Cypress Peak makes for an excellent day trip from Vancouver. With the access road doing a lot of the work for you and in really good condition, you can pretty much access the alpine immediately – even with a 2WD car. The road has been extended and there is some confusion as to where the trail actually begins, but we parked up about 0.5km from the end of the road and walked to the very end of it. At which point it clearly stops and a few ribbons lead a small trail down to a creek, which you then use to descend down to cross the main Roe creek. Once over Roe creek the trail is very clearly marked for the first 0.5km as you push through the bush. You soon emerge to great views back down the valley and it’s from here there aren’t really any more trail markers except for the odd cairn.
Autumn is definitely on the way in to the area as Roe Creek begins to lose some of it’s green colour in the October sun.

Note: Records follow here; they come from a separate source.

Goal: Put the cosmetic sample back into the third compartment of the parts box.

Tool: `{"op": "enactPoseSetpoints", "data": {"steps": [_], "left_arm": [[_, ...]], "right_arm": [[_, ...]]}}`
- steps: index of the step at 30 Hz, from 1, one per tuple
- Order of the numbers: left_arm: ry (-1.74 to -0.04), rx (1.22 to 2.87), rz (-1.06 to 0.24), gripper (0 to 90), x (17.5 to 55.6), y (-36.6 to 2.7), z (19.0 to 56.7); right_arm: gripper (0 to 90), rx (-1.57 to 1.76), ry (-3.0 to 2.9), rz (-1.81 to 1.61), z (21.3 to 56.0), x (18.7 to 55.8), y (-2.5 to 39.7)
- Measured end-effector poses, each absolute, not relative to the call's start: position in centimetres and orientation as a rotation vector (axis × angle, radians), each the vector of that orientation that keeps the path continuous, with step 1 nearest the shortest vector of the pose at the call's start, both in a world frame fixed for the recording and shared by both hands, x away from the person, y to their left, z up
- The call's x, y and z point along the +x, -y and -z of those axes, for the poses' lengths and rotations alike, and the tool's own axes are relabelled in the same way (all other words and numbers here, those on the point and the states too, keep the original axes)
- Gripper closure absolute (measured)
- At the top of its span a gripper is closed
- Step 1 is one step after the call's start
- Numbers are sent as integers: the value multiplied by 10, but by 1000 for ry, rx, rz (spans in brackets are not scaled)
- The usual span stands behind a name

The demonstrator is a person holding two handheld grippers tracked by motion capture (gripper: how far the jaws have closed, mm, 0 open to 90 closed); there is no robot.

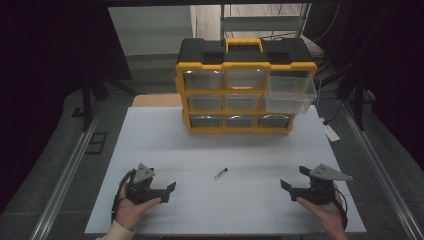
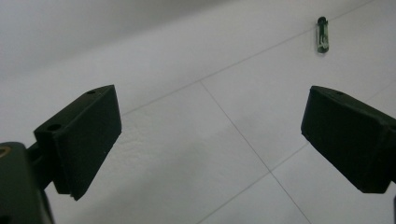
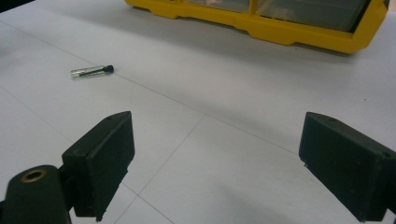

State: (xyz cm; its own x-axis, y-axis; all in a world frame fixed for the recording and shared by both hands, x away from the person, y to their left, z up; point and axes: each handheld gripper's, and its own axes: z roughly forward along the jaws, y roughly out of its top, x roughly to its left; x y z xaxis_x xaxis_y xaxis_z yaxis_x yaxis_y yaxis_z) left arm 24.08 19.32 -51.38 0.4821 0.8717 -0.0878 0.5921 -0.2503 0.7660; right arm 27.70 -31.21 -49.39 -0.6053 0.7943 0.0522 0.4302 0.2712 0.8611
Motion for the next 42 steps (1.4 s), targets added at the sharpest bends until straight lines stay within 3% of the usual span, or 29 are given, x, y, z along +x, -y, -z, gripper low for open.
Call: {"op": "enactPoseSetpoints", "data": {"steps": [42], "left_arm": [[-1095, 1993, -457, 50, 241, -183, 510]], "right_arm": [[128, 1095, -2242, -1186, 502, 289, 292]]}}
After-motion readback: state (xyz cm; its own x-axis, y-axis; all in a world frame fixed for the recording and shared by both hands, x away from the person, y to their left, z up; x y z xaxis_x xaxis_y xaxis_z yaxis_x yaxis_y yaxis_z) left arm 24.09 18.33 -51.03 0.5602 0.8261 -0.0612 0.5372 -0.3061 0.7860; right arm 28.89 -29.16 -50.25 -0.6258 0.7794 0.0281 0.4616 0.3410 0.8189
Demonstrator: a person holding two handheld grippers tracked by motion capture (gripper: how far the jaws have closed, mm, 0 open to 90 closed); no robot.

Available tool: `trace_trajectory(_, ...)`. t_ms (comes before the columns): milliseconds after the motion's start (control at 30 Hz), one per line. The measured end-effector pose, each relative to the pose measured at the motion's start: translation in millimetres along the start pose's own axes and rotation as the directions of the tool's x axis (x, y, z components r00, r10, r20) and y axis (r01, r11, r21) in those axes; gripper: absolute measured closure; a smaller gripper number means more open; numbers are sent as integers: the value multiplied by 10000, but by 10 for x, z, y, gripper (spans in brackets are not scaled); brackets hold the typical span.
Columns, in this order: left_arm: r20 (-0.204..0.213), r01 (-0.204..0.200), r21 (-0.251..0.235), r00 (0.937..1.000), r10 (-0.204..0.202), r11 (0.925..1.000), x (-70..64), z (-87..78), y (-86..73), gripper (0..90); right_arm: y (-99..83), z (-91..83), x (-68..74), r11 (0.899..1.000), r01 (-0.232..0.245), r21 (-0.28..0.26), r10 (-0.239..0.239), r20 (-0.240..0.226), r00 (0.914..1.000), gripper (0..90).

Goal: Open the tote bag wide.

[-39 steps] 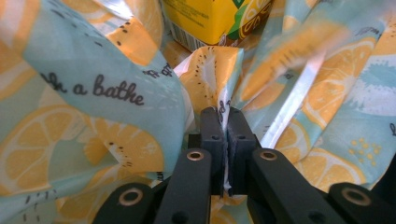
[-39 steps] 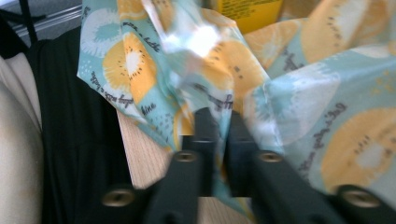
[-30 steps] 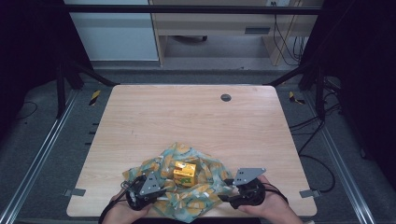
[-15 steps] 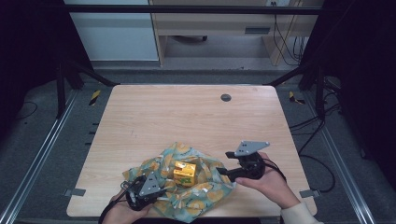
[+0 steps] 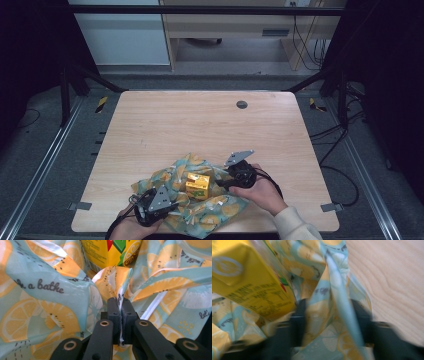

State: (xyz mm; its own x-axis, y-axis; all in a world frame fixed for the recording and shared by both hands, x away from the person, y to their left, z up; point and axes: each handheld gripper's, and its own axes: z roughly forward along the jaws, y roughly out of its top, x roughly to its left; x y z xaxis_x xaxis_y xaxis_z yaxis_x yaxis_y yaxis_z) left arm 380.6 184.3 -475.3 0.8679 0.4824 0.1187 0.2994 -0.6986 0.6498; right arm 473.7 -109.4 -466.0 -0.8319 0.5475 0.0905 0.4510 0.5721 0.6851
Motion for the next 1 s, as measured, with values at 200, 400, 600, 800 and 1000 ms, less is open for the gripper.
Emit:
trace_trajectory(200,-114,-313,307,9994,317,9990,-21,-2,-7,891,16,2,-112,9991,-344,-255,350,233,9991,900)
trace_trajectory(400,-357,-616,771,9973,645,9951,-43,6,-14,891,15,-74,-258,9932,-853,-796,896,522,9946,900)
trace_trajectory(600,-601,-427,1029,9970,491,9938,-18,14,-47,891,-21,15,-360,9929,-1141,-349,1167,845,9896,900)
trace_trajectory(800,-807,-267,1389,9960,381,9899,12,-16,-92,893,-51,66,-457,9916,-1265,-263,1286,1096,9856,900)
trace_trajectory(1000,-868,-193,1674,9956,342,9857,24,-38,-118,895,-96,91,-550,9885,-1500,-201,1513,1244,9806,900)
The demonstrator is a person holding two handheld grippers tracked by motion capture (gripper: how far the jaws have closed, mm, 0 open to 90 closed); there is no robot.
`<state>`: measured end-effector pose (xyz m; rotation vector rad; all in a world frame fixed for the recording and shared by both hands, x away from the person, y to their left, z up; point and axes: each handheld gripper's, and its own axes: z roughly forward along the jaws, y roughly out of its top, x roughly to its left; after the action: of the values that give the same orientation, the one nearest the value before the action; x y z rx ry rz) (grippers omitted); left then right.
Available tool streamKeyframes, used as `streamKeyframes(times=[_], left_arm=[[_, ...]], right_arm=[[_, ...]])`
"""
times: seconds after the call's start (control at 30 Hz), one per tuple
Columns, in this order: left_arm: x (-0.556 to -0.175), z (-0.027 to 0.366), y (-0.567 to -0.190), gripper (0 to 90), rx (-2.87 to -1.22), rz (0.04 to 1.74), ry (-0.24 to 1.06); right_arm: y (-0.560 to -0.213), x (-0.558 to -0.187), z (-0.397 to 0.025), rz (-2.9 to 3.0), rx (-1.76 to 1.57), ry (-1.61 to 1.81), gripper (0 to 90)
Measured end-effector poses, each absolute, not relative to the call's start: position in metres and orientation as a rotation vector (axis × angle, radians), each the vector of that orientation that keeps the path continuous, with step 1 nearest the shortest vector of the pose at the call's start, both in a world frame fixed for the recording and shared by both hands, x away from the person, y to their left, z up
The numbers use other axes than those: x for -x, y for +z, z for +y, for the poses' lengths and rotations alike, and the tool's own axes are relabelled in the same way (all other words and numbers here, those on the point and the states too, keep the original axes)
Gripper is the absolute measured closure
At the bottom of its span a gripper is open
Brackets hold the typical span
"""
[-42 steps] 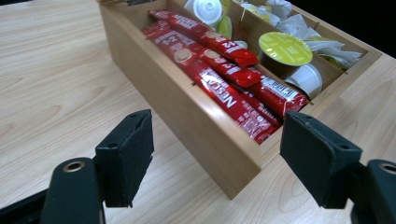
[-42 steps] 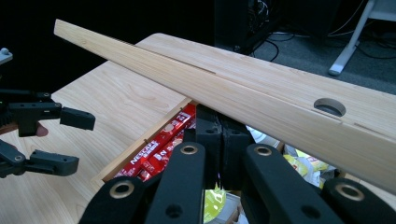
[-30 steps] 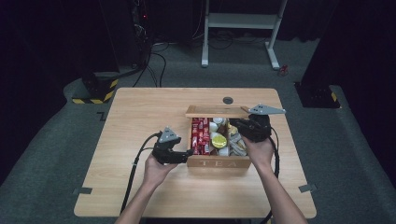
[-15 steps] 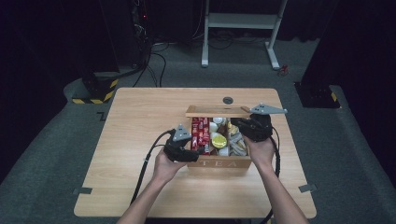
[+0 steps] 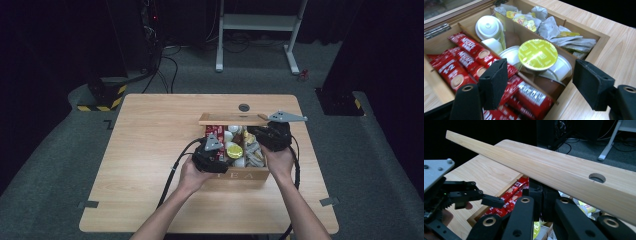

You pretty much ascend a bolder field as you climb north, towards the Cypress Peak summit. Follow a creek until you can see a large waterfall and then cross the creek to head up the West side of it. Be careful crossing the creek as there is a lot of loose rock in both of the steep sided banks.
Once past the waterfall (having completed the first section of bolder field) there is a great little ledge for a quick rest, but unfortunately the loose and rocky climb continues (second section) – it’s just obscured from where you are below the waterfall.
The second section leads up to another ridge and once over this, you finally get to appreciate the views of the glacier that lies below the summit. Somewhat deceiving in it’s size… it’s actually massive. And also somewhat keeping the actual summit out of sight as it sits a little further back than in the below picture.
To put it into
A close up of the glacier below Cypress Peak, near Whistler.
We followed along the bottom of the glacier, peering in small ice caves cause by running water moving through the glacier, when we came across this huge whole… Upon closer inspection this ice cave was so big it was somewhat the size of an underground skytrain/tube station: 100m long, 10m wide and 5m high. The thing was a monster. We quickly snuck in to grab a pic and then headed out swiftly…
Once past the glacier, keep following the odd cairn marker making you way to the base of the ridge summit that lies along the north of the glacier. Eventually you come to a shoulder that provides incredible views looking north over glacial lakes and another large glacier, into the other valley.
From this shoulder you turn left and begin your way up the ridge to the summit. A few ribbon trail markers appear again, but keep a careful eye out for them as they’re few and far between. Half way up the ridge it somewhat flattens just before the crux – this would not only make for an excellent camp spot, but provides pretty much 360 views of the West Coast Mountains…
From this point you also get an excellent view of the final ridge scramble up to the summit and the crux that lies just beyond this point. The ridge scramble is excellent, with some exposure and big falls down to the glaciers on either side.
Views of the summit ridge scramble only got better the closer we got, but the amount of snow and ice on the summit was increasing more and more.
As we continued to make our way along the ridge the size of the crux became apparent. A large 20m wall of rock, which at this time of year, was unfortunately already covered in ice to make it worth taking the risk – especially considering we didn’t have ropes or helmets.
We decided to head back to the flat area rather than risk the crux due to all the ice. But definitely going back. Have heard you can also ski off the top of this in the winter so that could be worth the trip too.